Reputation: 13
This question was answered here (Web scraping pdf files from HTML) but the solution doesn't work for me on either my target url or the target url of the op. I'm not supposed to ask this question as an answer to the earlier post so I'm starting a new Q.
My code is exactly as per the op and the error message that I receive is "Error in download.file(links[i], destfile = save_names[i]) : invalid 'url' argument"
The code I'm using is:
install.packages("RCurl")
install.packages("XML")
library(XML)
library(RCurl)
url <- "https://www.bot.or.th/English/MonetaryPolicy/Northern/EconomicReport/Pages/Releass_Economic_north.aspx"
page <- getURL(url)
parsed <- htmlParse(page)
links <- xpathSApply(parsed, path="//a", xmlGetAttr, "href")
inds <- grep("*.pdf", links)
links <- links[inds]
regex_match <- regexpr("[^/]+$", links)
save_names <- regmatches(links, regex_match)
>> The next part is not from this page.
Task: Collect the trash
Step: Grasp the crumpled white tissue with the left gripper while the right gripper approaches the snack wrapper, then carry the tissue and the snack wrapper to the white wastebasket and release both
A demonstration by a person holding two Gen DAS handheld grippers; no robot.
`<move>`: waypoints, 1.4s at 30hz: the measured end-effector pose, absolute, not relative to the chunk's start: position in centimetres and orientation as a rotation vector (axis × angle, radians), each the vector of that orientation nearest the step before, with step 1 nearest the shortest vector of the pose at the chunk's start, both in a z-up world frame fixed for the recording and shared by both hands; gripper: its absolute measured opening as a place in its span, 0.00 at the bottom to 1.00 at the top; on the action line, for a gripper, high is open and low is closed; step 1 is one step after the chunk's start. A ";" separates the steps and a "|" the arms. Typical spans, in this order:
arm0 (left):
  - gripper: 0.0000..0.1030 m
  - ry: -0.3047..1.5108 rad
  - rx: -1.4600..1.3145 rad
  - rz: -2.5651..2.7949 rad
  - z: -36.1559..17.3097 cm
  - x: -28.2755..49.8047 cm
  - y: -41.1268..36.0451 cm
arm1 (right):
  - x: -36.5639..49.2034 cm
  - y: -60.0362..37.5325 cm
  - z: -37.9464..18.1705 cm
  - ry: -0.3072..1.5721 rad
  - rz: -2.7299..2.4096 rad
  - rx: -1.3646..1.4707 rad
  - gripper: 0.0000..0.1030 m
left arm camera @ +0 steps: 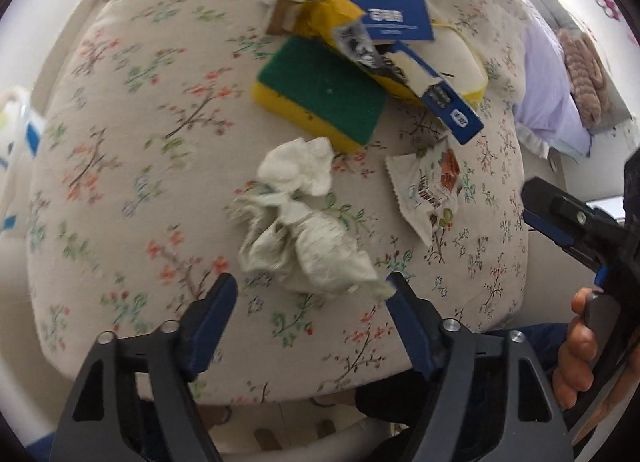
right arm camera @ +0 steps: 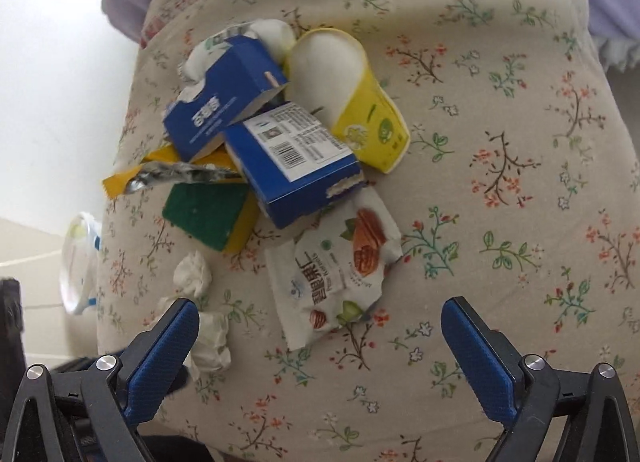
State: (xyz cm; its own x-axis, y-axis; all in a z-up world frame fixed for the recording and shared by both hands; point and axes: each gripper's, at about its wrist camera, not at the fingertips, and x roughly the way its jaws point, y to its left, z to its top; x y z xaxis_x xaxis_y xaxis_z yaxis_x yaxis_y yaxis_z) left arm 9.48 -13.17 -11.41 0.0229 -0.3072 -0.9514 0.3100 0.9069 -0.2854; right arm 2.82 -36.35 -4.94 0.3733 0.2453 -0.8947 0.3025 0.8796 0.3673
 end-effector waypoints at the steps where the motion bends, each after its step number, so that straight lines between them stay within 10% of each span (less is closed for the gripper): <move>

for(i in seq_along(links)){
download.file(links[i], destfile=save_names[i])
Sys.sleep(runif(1, 1, 5))
}
Any help much appreciated! Thanks
Upvotes: 0
Views: 774
Reputation: 13
Solved! I don't know why this works but it does. I have swapped the for loop for the following code and it works:
Map (function(u, d) download.file(u, d, mode='wb'), links, save_names)
Upvotes: 0